▶ Exercise directions
Retype the listing exactly, with no images.

▶ Supplied material
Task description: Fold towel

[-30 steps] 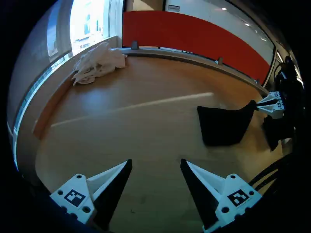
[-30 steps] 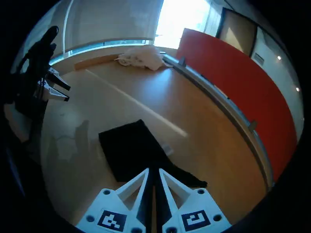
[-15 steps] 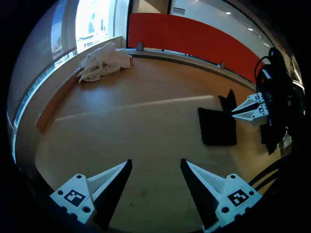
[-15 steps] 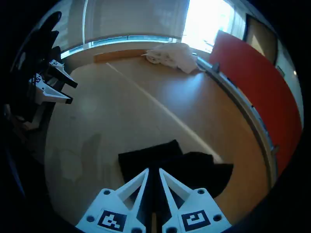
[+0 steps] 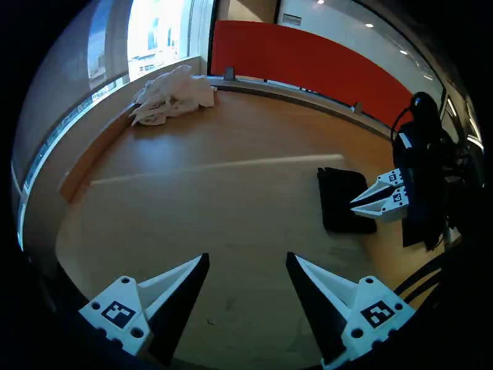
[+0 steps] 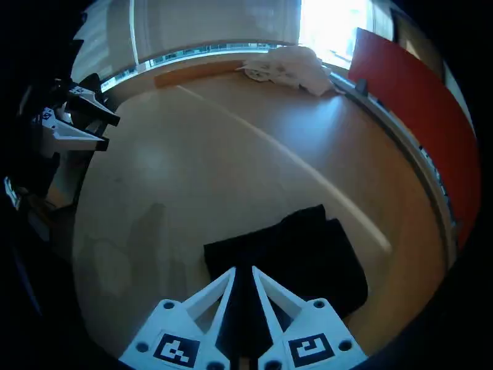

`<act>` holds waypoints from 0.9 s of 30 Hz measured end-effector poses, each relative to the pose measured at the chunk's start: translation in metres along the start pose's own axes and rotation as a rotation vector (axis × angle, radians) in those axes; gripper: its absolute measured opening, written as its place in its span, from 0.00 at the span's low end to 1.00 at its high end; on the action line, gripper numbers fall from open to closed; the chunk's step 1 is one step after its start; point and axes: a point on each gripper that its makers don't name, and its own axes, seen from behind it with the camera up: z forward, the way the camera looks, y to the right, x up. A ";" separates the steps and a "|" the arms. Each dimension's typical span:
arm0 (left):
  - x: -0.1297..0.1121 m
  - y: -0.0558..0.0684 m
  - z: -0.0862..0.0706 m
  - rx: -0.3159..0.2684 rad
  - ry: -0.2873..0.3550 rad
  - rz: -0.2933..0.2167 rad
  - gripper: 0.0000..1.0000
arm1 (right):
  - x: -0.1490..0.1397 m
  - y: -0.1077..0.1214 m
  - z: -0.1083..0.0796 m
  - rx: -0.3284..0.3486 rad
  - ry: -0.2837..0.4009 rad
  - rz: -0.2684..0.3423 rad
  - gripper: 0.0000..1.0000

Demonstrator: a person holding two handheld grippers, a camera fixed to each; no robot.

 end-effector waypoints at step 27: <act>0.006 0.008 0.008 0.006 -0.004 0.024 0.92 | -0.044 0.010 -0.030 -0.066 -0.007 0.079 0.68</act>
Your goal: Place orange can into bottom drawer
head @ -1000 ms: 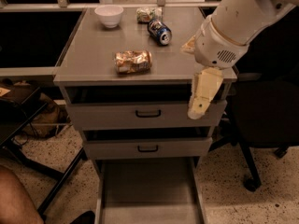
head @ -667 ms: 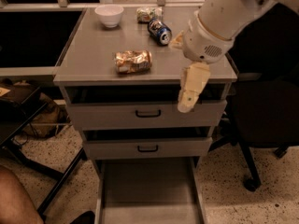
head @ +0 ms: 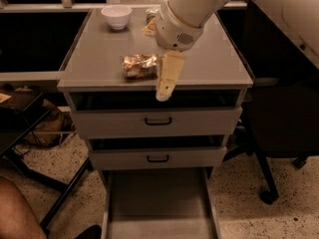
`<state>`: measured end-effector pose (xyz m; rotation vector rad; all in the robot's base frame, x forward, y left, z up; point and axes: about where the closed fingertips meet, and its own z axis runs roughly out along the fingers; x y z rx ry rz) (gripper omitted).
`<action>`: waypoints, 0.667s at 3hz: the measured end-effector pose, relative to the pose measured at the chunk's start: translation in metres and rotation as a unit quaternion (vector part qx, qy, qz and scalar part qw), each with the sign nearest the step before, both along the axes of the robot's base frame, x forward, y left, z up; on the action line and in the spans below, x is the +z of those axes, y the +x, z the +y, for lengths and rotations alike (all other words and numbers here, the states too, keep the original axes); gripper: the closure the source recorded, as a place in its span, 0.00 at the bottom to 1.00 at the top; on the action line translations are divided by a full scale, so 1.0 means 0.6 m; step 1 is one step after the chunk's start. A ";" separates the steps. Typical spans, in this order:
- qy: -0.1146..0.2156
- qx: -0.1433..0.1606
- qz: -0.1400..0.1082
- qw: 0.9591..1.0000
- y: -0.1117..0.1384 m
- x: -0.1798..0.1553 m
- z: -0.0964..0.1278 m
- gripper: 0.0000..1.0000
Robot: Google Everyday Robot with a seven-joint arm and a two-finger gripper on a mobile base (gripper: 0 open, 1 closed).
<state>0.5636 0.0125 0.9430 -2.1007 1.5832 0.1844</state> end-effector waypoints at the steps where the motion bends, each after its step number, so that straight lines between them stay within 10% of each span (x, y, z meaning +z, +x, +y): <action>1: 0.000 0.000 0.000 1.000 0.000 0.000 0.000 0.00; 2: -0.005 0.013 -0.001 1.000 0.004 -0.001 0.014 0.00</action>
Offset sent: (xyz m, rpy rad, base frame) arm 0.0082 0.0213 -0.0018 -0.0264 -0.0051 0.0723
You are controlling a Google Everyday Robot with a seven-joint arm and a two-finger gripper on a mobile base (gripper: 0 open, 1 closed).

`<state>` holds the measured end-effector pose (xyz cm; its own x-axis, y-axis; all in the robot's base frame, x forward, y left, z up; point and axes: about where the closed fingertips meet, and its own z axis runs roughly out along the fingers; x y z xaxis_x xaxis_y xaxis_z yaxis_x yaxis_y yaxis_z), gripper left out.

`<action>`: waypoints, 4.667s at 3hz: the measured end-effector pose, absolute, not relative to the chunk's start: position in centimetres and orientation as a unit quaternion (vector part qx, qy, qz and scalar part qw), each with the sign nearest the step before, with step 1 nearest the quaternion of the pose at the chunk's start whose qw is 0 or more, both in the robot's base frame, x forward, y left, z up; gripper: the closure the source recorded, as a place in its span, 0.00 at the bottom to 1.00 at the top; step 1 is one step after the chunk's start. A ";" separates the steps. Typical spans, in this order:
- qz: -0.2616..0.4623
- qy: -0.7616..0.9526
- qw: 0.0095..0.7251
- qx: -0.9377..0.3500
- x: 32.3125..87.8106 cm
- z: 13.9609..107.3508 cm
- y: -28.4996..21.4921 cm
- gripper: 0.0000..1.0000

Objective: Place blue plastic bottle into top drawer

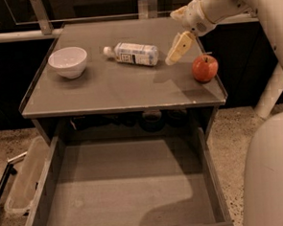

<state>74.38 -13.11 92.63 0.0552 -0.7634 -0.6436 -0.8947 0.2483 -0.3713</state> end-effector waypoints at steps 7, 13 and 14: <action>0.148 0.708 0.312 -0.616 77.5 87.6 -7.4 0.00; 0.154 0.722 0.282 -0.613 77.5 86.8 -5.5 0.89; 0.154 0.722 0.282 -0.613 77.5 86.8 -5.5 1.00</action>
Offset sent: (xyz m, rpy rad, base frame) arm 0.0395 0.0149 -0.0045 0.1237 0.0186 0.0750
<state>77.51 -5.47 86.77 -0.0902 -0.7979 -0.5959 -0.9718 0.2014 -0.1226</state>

▶ Task solution
Task description: Fold towel

[-30 steps] 
[-30 steps] 
[-15 steps] 
[-15 steps] 
[+0 steps] 
[+0 steps] 

`<act>` holds waypoints from 0.9 s of 30 Hz measured end-effector poses, each relative to the pose measured at the chunk's start: translation in metres along the start pose's own axes and rotation as a rotation vector (axis × angle, radians) in those axes; gripper: its absolute measured opening, written as its place in its span, from 0.00 at the span's low end to 1.00 at its high end; on the action line, gripper numbers fall from open to closed; the chunk's step 1 is one step after its start; point and axes: a point on each gripper that its makers don't name, and its own axes, seen from behind it with the camera up: z forward, the way the camera looks, y to the right, x up. A ";" separates the steps and a "|" the arms. Each dimension's typical span:
arm0 (left):
  - x: -0.1297..0.1121 m
  - y: -0.0558..0.0684 m
  - z: -0.0862..0.0706 m
  - rx: -0.3159..0.2684 rad
  - ry: -0.2873..0.3550 rad
  - rz: -0.2933..0.2167 rad
  - gripper: 0.0000..1.0000
arm1 (right):
  - x: -0.1490..0.1397 m
  - y: -0.1077..0.1214 m
  - z: -0.1083..0.0796 m
  - rx: -0.3284..0.3486 rad
  - ry: -0.2837..0.4009 rad
  - rz: -0.2684..0.3423 rad
  - gripper: 0.0000..1.0000

Demonstrator: a person holding two handheld grippers, a camera fixed to each; no robot.

 end-effector waypoints at step 27: <act>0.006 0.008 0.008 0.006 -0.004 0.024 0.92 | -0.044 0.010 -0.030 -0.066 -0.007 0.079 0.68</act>
Your goal: Place orange can into bottom drawer
head @ -1000 ms: 
head @ -667 ms: 
head @ +0 ms: 
`<state>`: measured end-effector pose (xyz m; rotation vector rad; all in the robot's base frame, x forward, y left, z up; point and axes: about where the closed fingertips meet, and its own z axis runs roughly out along the fingers; x y z rx ry rz) (gripper omitted).
`<action>`: waypoints, 0.667s at 3hz: the measured end-effector pose, relative to the pose measured at the chunk's start: translation in metres and rotation as a unit quaternion (vector part qx, qy, qz and scalar part qw), each with the sign nearest the step before, both along the axes of the robot's base frame, x forward, y left, z up; on the action line and in the spans below, x is the +z of those axes, y the +x, z the +y, for lengths and rotations alike (all other words and numbers here, the states too, keep the original axes); gripper: the closure the source recorded, as a place in its span, 0.00 at the bottom to 1.00 at the top; on the action line translations are divided by a full scale, so 1.0 means 0.6 m; step 1 is one step after the chunk's start. A ";" separates the steps. Typical spans, in this order:
- qy: -0.1146..0.2156
- qx: -0.1433..0.1606
- qz: -0.1400..0.1082
- qw: 0.9591..1.0000
- y: -0.1117..0.1384 m
- x: -0.1798..0.1553 m
- z: -0.0964..0.1278 m
- gripper: 0.0000..1.0000
Robot: Google Everyday Robot with a seven-joint arm and a two-finger gripper on a mobile base (gripper: 0 open, 1 closed).
<state>0.5636 0.0125 0.9430 -2.1007 1.5832 0.1844</state> end-effector waypoints at the steps where the motion bends, each after its step number, so that straight lines between them stay within 10% of each span (x, y, z meaning +z, +x, +y): <action>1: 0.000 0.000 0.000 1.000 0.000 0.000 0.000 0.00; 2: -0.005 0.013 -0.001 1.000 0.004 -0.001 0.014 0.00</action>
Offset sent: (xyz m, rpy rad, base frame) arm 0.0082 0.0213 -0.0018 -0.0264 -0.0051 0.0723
You are controlling a Google Everyday Robot with a seven-joint arm and a two-finger gripper on a mobile base (gripper: 0 open, 1 closed).

`<state>` holds the measured end-effector pose (xyz cm; its own x-axis, y-axis; all in the robot's base frame, x forward, y left, z up; point and axes: about where the closed fingertips meet, and its own z axis runs roughly out along the fingers; x y z xaxis_x xaxis_y xaxis_z yaxis_x yaxis_y yaxis_z), gripper left out.

`<action>`: waypoints, 4.667s at 3hz: the measured end-effector pose, absolute, not relative to the chunk's start: position in centimetres and orientation as a unit quaternion (vector part qx, qy, qz and scalar part qw), each with the sign nearest the step before, with step 1 nearest the quaternion of the pose at the chunk's start whose qw is 0 or more, both in the robot's base frame, x forward, y left, z up; gripper: the closure the source recorded, as a place in its span, 0.00 at the bottom to 1.00 at the top; step 1 is one step after the chunk's start. A ";" separates the steps. Typical spans, in this order:
- qz: -0.2616..0.4623
- qy: -0.7616..0.9526
- qw: 0.0095..0.7251
- qx: -0.9377..0.3500
- x: 32.3125..87.8106 cm
- z: 13.9609..107.3508 cm
- y: -28.4996..21.4921 cm
- gripper: 0.0000..1.0000

Objective: Place blue plastic bottle into top drawer


<state>74.38 -13.11 92.63 0.0552 -0.7634 -0.6436 -0.8947 0.2483 -0.3713</state> end-effector waypoints at steps 7, 13 and 14: <action>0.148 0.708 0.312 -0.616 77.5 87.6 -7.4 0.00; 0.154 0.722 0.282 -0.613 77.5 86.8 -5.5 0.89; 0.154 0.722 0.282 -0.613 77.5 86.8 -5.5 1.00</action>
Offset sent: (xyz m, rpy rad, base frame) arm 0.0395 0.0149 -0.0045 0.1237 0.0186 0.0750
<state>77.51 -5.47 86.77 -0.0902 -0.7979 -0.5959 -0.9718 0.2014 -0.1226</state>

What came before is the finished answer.